● **Task statement**:
Below are several entries. Transcribe exactly those lines that fall from the one with "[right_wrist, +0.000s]" through the one with "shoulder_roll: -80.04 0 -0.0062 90", end lines included.

Dataset excerpts:

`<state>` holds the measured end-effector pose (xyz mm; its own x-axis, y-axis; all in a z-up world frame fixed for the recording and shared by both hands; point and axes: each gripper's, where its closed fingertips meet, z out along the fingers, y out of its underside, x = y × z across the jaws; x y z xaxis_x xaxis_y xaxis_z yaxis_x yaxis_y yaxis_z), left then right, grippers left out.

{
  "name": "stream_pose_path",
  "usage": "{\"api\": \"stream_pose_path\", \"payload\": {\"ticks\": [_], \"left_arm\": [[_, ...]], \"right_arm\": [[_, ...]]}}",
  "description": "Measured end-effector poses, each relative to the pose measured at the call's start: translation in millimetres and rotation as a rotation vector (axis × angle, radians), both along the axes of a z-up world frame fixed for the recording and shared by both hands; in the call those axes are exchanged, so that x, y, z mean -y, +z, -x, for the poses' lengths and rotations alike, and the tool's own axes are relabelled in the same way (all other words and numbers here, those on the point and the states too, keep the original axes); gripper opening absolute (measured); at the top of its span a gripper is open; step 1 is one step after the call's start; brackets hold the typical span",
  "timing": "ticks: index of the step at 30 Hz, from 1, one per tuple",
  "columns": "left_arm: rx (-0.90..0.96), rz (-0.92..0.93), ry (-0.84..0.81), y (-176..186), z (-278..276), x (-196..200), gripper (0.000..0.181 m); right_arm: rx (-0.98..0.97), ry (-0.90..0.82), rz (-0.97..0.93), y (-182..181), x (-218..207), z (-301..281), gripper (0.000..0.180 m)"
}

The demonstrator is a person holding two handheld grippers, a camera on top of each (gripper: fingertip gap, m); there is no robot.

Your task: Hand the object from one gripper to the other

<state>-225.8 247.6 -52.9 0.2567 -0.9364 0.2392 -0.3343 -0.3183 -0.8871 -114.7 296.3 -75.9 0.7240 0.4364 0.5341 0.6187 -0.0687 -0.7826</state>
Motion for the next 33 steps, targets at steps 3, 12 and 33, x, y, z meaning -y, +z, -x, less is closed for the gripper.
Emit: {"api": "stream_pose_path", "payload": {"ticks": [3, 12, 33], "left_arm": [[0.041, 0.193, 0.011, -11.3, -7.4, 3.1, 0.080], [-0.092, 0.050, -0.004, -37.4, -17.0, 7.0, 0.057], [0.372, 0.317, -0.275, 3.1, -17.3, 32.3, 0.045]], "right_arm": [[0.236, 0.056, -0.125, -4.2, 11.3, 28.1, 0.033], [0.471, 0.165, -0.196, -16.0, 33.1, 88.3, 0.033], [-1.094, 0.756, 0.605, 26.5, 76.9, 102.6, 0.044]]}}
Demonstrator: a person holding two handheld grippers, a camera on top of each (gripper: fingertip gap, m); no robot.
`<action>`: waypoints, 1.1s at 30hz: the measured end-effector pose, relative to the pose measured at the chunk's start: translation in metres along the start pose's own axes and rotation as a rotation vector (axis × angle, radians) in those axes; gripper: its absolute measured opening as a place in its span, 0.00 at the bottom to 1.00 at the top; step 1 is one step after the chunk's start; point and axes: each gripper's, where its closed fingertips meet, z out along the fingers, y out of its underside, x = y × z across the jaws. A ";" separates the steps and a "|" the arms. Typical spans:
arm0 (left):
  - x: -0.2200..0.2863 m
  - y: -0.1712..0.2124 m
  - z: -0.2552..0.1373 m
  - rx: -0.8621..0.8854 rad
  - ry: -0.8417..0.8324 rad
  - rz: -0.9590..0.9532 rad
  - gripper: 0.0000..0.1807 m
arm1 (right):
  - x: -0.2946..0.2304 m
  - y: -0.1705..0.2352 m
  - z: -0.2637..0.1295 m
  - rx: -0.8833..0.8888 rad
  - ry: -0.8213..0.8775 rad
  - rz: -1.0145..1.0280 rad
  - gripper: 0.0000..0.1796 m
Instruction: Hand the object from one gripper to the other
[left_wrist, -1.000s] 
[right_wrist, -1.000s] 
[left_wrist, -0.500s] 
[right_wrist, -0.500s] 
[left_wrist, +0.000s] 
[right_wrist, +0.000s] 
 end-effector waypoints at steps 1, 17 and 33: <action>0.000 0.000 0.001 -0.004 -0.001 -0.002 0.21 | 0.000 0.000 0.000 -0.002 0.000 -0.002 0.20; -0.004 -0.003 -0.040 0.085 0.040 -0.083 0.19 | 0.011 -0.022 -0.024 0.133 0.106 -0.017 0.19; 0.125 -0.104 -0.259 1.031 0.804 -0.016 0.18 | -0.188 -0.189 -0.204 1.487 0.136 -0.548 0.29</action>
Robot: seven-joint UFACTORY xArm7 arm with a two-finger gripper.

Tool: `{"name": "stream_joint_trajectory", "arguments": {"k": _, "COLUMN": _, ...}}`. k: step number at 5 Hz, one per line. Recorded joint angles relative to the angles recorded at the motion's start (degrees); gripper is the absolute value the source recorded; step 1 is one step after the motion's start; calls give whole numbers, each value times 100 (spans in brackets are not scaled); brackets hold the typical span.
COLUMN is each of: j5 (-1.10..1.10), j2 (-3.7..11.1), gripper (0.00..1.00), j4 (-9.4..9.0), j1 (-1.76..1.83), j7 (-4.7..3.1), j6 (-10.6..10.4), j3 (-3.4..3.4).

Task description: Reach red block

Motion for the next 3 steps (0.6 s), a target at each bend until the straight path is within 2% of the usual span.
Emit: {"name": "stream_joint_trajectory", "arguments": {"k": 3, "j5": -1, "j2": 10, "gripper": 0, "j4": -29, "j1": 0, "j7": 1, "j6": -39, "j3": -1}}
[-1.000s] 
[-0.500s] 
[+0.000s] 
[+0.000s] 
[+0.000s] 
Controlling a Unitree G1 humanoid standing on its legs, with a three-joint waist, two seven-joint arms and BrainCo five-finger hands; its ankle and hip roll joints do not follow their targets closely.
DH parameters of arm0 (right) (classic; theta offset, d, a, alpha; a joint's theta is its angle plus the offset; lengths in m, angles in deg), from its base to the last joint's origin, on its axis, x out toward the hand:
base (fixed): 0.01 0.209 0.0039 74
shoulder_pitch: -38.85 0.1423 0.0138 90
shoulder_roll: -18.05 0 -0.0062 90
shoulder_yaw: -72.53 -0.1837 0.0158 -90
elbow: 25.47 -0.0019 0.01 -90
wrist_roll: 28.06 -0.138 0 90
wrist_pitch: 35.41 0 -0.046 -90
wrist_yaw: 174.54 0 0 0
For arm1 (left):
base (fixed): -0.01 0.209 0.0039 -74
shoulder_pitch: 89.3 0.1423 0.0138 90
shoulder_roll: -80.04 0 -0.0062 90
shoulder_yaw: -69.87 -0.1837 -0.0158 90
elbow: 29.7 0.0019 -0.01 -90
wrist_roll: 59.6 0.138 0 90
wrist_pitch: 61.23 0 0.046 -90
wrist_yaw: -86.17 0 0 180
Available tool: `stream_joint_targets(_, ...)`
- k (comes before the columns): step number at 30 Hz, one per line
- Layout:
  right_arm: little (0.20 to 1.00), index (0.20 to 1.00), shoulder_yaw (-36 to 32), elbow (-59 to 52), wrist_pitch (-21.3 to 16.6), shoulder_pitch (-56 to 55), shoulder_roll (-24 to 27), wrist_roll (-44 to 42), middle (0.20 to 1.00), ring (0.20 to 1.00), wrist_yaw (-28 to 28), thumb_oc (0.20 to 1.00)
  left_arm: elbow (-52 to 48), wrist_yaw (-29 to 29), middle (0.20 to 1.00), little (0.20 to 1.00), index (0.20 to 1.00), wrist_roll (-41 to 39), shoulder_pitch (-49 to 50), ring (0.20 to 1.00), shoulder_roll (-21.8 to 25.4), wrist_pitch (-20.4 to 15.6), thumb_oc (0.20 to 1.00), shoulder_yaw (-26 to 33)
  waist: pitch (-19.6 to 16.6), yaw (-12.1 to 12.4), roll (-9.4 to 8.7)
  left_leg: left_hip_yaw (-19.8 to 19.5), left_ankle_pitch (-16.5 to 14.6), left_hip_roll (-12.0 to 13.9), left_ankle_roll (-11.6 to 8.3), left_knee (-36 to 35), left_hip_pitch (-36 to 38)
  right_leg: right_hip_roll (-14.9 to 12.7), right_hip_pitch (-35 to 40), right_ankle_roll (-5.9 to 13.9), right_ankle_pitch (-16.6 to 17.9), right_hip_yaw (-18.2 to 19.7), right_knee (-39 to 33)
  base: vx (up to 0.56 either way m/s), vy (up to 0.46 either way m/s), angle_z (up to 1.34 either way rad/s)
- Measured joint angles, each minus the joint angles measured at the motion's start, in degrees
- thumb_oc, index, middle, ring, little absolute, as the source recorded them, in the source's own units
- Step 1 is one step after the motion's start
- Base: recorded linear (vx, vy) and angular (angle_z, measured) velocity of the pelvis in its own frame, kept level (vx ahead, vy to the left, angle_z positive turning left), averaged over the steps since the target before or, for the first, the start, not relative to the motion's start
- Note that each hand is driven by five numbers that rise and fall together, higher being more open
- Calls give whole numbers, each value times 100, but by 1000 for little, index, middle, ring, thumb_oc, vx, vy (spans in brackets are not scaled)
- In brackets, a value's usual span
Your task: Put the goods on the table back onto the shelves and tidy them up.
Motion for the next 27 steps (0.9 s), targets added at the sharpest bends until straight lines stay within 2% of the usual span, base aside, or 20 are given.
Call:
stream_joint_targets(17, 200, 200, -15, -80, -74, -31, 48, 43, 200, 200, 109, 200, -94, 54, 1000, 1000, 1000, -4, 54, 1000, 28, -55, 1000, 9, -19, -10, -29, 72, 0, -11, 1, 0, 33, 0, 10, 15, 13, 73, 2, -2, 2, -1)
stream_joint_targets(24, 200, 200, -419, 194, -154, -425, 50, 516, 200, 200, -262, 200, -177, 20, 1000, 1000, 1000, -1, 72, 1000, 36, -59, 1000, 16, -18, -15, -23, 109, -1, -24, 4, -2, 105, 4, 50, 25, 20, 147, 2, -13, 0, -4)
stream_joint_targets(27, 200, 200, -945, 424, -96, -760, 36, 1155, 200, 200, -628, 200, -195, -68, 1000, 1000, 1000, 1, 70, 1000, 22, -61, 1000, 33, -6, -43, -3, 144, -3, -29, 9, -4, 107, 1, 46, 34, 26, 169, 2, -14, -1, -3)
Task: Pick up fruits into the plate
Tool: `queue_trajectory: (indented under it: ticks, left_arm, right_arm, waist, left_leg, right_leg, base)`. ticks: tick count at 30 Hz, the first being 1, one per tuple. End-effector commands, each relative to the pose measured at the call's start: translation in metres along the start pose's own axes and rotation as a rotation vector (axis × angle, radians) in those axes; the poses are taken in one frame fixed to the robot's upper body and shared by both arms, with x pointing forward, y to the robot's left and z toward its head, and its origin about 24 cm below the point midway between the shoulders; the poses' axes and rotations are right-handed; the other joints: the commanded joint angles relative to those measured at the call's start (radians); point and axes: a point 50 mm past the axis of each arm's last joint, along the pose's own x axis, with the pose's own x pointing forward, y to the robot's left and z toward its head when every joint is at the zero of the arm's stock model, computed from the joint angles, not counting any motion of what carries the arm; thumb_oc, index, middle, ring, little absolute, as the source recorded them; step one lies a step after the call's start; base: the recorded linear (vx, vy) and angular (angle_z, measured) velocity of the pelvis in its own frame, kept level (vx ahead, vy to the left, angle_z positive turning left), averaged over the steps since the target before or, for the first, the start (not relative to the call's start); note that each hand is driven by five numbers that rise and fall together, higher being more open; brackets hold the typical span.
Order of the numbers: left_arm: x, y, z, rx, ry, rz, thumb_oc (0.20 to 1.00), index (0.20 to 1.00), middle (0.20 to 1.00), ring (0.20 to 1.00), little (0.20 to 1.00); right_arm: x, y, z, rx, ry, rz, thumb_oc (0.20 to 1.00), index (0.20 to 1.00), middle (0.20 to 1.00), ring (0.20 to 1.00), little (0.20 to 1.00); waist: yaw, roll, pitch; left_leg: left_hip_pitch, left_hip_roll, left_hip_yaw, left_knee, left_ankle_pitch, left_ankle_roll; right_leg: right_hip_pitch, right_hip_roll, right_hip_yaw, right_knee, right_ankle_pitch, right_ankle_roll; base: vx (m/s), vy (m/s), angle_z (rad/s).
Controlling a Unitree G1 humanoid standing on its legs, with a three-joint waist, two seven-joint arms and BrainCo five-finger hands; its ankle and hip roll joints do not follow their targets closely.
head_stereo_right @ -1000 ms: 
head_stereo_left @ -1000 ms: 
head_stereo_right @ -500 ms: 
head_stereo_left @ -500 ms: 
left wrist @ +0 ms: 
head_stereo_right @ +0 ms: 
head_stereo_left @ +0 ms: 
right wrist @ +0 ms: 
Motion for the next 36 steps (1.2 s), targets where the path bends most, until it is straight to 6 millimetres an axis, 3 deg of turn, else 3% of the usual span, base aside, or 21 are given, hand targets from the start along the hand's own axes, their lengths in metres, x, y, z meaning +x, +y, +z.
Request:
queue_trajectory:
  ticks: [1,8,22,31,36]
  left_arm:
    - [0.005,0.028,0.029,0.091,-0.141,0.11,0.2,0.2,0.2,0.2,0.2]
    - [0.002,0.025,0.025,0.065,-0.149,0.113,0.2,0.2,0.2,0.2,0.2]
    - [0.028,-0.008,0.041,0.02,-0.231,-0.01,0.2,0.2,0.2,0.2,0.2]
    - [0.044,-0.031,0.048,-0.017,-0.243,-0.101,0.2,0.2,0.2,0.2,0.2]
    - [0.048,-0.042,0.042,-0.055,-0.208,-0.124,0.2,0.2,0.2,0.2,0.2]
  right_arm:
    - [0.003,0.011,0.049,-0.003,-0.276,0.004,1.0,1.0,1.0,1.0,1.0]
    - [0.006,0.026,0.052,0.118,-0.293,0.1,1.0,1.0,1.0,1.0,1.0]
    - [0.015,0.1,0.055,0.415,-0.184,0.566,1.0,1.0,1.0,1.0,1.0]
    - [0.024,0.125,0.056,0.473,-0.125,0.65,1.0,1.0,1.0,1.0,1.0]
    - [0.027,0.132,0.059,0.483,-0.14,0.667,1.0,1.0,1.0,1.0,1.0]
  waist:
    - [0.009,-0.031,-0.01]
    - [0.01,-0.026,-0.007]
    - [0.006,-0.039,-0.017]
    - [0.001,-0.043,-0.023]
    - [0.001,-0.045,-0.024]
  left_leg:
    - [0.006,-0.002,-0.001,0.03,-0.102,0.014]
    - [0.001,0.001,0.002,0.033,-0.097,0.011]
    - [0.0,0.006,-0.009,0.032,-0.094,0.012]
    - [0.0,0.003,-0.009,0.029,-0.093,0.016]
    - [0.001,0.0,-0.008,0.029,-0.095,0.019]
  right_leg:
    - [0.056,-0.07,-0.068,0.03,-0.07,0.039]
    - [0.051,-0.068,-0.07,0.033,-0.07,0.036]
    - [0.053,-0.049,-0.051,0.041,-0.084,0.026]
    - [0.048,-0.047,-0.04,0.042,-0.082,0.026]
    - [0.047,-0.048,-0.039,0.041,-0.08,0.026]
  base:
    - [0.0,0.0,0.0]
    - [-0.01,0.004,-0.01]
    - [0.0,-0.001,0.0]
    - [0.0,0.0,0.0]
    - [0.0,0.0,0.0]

● **Your solution**:
[right_wrist, +0.000s] 
 end-effector waypoints at steps 1, 17 and 33: <action>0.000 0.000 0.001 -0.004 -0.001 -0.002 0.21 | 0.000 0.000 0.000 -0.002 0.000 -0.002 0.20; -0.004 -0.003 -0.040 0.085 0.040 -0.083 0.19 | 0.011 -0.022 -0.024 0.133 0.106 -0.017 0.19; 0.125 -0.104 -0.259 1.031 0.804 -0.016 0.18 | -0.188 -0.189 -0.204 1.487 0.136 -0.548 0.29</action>
Robot: seven-joint UFACTORY xArm7 arm with a two-finger gripper.

Tool: `{"name": "stream_joint_trajectory", "arguments": {"k": _, "COLUMN": _, ...}}`. k: step number at 5 Hz, one per line. Recorded joint angles relative to the angles recorded at the motion's start (degrees); gripper is the absolute value the source recorded; step 1 is one step after the motion's start; calls give whole numbers, each value times 100 (spans in brackets are not scaled); brackets hold the typical span.
COLUMN is each of: j5 (-1.10..1.10), j2 (-3.7..11.1), gripper (0.00..1.00), j4 (-9.4..9.0), j1 (-1.76..1.83), j7 (-4.7..3.1), j6 (-10.6..10.4), j3 (-3.4..3.4).

Task description: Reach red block

Motion for the next 3 steps (0.6 s), a target at each bend until the straight path is within 2% of the usual span.
Emit: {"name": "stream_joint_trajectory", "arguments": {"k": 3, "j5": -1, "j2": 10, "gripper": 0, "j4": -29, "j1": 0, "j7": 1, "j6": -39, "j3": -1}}
[-1.000s] 
[-0.500s] 
[+0.000s] 
[+0.000s] 
[+0.000s] 
Controlling a Unitree G1 humanoid standing on its legs, with a three-joint waist, two seven-joint arms and BrainCo five-finger hands; its ankle and hip roll joints do not follow their targets closely.
DH parameters of arm0 (right) (classic; theta offset, d, a, alpha; a joint's theta is its angle plus the offset; lengths in m, angles in deg), from its base to the last joint's origin, on its axis, x out toward the hand:
base (fixed): 0.01 0.209 0.0039 74
shoulder_pitch: -38.85 0.1423 0.0138 90
shoulder_roll: -18.05 0 -0.0062 90
shoulder_yaw: -72.53 -0.1837 0.0158 -90
elbow: 25.47 -0.0019 0.01 -90
wrist_roll: 28.06 -0.138 0 90
wrist_pitch: 35.41 0 -0.046 -90
wrist_yaw: 174.54 0 0 0
For arm1 (left):
base (fixed): -0.01 0.209 0.0039 -74
shoulder_pitch: 89.3 0.1423 0.0138 90
shoulder_roll: -80.04 0 -0.0062 90

The work on this exercise has been completed.